:: Work order ::
Return every line of the data that contains the string "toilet".

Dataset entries
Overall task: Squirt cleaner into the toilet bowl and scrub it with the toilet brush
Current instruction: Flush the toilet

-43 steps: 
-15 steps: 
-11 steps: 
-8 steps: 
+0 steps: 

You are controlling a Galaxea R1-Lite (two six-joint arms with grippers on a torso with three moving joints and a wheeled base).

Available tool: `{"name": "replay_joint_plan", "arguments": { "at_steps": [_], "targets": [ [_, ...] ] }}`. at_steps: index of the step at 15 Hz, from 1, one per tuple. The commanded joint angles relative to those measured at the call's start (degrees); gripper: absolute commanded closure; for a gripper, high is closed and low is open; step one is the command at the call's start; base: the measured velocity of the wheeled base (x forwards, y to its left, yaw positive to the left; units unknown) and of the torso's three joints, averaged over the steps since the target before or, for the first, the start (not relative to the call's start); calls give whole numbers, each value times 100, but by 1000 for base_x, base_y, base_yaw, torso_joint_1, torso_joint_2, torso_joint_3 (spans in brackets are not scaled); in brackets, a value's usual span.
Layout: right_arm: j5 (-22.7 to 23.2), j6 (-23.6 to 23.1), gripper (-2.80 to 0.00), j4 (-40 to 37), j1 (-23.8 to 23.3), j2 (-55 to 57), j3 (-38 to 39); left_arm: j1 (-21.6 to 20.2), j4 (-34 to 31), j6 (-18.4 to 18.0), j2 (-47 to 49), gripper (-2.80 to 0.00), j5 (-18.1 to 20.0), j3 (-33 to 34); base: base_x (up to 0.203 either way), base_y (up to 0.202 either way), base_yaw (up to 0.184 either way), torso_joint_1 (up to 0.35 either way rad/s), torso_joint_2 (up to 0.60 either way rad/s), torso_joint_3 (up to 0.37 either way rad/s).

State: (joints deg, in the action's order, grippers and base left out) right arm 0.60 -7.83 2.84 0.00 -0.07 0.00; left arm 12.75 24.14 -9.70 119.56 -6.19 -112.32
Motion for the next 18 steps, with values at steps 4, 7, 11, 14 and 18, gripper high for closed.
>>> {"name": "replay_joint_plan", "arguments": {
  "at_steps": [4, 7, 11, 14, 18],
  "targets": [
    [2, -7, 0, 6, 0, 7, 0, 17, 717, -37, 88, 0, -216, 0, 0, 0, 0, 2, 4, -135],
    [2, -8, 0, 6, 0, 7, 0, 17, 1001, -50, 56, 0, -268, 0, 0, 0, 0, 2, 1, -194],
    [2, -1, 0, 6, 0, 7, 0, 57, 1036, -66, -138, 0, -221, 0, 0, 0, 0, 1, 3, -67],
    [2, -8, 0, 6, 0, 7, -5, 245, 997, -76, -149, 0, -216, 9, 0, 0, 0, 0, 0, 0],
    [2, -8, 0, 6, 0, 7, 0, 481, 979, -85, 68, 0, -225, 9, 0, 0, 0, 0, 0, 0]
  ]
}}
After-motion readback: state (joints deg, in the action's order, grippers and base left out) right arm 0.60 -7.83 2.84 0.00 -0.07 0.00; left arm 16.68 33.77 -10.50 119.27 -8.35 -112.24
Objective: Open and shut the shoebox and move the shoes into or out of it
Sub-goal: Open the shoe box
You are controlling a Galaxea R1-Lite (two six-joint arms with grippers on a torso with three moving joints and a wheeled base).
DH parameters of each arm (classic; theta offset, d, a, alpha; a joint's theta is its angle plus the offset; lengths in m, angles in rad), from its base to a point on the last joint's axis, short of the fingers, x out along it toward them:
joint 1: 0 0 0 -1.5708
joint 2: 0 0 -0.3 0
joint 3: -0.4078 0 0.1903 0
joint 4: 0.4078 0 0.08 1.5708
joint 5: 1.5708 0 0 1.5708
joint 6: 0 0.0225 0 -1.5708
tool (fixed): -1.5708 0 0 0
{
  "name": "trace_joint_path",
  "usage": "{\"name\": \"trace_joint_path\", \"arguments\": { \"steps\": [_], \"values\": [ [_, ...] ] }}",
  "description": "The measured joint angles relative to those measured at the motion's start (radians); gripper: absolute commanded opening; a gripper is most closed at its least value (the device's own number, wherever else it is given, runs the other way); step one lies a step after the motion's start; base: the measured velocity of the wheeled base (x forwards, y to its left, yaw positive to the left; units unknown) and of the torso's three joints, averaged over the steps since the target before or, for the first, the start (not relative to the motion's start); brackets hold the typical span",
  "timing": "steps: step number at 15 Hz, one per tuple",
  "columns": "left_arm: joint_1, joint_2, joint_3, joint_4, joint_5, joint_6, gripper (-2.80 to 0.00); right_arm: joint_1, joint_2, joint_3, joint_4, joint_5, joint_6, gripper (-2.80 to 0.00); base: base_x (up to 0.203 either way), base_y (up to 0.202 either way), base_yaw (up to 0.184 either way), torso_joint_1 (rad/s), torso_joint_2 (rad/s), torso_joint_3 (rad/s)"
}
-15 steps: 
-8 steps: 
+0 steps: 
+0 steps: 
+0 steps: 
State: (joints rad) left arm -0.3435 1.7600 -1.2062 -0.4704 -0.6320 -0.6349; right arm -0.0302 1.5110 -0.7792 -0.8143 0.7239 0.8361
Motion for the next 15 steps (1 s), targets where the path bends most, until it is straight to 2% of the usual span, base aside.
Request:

:: Exercise solution ::
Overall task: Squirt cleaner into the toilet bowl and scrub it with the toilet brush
Current instruction: Flush the toilet

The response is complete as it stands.